Welcome to Fuzzy Table Extractor’s documentation!¶
Fuzzy Table Extractor is a library for extracting tables from documents. In the current version only Microsoft Word documents are supported, but in the future the library will be expanded to cover pdf, web and other types of documents.
What can Fuzzy Table Extractor do?¶
It can finds tables in documents based on a target header, searching all tables in document and returing the one that has the most similar header, using a fuzzy search algorithm.

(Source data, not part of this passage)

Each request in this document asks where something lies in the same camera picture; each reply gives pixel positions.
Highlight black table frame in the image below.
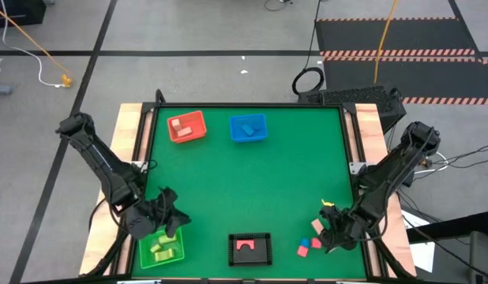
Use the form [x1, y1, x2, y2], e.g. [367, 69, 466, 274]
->
[130, 101, 374, 282]

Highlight black striped floor mat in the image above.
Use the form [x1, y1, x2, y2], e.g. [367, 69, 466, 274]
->
[314, 17, 488, 106]

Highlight white paper sheet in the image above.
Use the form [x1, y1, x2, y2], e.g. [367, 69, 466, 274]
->
[401, 211, 437, 273]

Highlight blue slotted plastic basket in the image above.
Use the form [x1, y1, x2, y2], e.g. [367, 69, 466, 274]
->
[229, 114, 268, 144]

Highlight black beam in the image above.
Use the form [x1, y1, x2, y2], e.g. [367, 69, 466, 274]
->
[405, 211, 488, 244]

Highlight yellow-green foam cylinder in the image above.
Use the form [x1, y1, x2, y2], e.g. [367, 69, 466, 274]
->
[154, 248, 176, 262]

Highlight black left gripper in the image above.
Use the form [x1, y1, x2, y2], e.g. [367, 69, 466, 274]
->
[148, 187, 193, 240]

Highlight green slotted plastic basket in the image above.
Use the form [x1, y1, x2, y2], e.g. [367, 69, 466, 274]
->
[138, 226, 186, 270]

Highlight green table mat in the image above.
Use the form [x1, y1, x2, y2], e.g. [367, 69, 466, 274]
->
[132, 106, 366, 279]

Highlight black hanging cable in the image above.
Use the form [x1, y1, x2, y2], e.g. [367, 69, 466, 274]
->
[291, 0, 326, 96]

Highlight yellow hanging cable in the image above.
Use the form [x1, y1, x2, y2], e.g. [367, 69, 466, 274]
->
[372, 0, 399, 84]

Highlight black cabinet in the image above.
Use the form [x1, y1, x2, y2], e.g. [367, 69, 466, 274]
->
[0, 0, 47, 29]

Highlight yellow extension cable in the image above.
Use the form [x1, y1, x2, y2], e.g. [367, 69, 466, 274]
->
[0, 2, 74, 88]

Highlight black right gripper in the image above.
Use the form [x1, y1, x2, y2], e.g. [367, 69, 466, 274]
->
[318, 204, 362, 255]

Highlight red slotted plastic basket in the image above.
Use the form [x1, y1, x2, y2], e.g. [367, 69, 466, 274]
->
[167, 110, 208, 144]

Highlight black slotted plastic basket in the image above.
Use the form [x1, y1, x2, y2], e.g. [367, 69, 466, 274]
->
[227, 232, 273, 267]

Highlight white floor cable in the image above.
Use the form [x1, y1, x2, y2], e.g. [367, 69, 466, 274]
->
[0, 0, 66, 88]

It’s available on PyPI, so the installation can be done with pip:
pip install fuzzy-table-extractor
To extract a table from a simple document like this:
We need just a few lines of code:
from pathlib import Path
from fuzzy_table_extractor.handlers.docx_handler import DocxHandler
from fuzzy_table_extractor.extractor import Extractor, FieldOrientation
path = r"path_to_document.docx"
file_path = Path(path)
handler = DocxHandler(file_path)
extractor = Extractor(handler)
df = extractor.extract_closest_table(["name", "age"])
print("This is the result extraction of a very simple document:")
print(df)
And the result is a pandas dataframe with the following content:
name age
0 Paul 25
1 John 32
Note that the dataframe returned only has the coluns specified as search headers. The closest column in the original table is selected and renamed to value passed to the function.
Note
This is a development version of Fuzzy Table Extractor.